**ASSIGNMENT:** All lines in the material below that contain "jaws" should be located and copied.

**WORKING DATA:**
○ ○ ○ ○ ○

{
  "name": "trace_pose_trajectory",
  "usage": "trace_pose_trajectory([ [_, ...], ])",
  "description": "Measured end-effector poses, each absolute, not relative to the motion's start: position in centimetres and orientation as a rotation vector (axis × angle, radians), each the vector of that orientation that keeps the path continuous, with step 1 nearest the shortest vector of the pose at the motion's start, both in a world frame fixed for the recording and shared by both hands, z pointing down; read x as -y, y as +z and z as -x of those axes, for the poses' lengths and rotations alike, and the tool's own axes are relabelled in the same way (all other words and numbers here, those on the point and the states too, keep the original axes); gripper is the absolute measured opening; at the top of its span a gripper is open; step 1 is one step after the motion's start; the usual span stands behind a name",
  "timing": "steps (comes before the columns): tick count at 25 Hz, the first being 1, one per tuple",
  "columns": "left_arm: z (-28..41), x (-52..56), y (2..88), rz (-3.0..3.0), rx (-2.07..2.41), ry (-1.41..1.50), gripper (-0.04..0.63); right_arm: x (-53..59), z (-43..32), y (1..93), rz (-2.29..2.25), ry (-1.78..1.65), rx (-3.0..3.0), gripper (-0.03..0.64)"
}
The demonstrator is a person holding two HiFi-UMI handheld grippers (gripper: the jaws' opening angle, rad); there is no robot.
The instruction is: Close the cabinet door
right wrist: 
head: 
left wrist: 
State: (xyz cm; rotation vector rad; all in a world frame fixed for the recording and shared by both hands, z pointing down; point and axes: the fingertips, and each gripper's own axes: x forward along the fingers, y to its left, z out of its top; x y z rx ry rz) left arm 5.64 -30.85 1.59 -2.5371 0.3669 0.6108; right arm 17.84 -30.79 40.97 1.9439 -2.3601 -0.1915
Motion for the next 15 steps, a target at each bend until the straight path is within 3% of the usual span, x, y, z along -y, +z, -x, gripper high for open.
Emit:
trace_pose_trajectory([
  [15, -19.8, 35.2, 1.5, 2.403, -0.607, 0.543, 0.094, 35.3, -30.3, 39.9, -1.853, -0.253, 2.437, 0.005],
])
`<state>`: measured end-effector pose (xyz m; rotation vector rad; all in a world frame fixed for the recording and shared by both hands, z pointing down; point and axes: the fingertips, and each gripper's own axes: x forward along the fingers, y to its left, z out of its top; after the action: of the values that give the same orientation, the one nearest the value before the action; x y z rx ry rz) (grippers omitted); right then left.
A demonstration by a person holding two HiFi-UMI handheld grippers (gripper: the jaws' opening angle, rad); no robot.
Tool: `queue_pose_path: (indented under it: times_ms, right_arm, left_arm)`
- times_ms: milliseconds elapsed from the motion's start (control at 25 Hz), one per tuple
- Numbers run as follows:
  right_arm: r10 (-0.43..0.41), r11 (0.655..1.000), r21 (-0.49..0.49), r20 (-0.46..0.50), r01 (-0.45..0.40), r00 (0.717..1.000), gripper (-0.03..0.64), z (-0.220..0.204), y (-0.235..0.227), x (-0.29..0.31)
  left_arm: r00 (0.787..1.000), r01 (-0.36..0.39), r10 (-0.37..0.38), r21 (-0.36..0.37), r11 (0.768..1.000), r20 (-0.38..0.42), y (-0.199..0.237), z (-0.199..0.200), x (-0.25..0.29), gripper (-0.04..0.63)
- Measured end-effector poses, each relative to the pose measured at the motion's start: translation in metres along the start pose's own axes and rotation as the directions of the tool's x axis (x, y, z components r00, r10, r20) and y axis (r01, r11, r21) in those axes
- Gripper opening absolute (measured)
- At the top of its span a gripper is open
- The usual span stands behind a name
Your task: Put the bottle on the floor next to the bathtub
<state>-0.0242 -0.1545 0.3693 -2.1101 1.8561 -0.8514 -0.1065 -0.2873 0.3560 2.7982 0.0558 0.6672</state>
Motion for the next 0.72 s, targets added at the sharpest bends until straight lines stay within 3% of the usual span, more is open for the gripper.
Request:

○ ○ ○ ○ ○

**WRITTEN ANSWER:**
The demonstrator is a person holding two HiFi-UMI handheld grippers (gripper: the jaws' opening angle, rad); there is no robot.
A demonstration by a person holding two HiFi-UMI handheld grippers (gripper: the jaws' opening angle, rad); no robot.

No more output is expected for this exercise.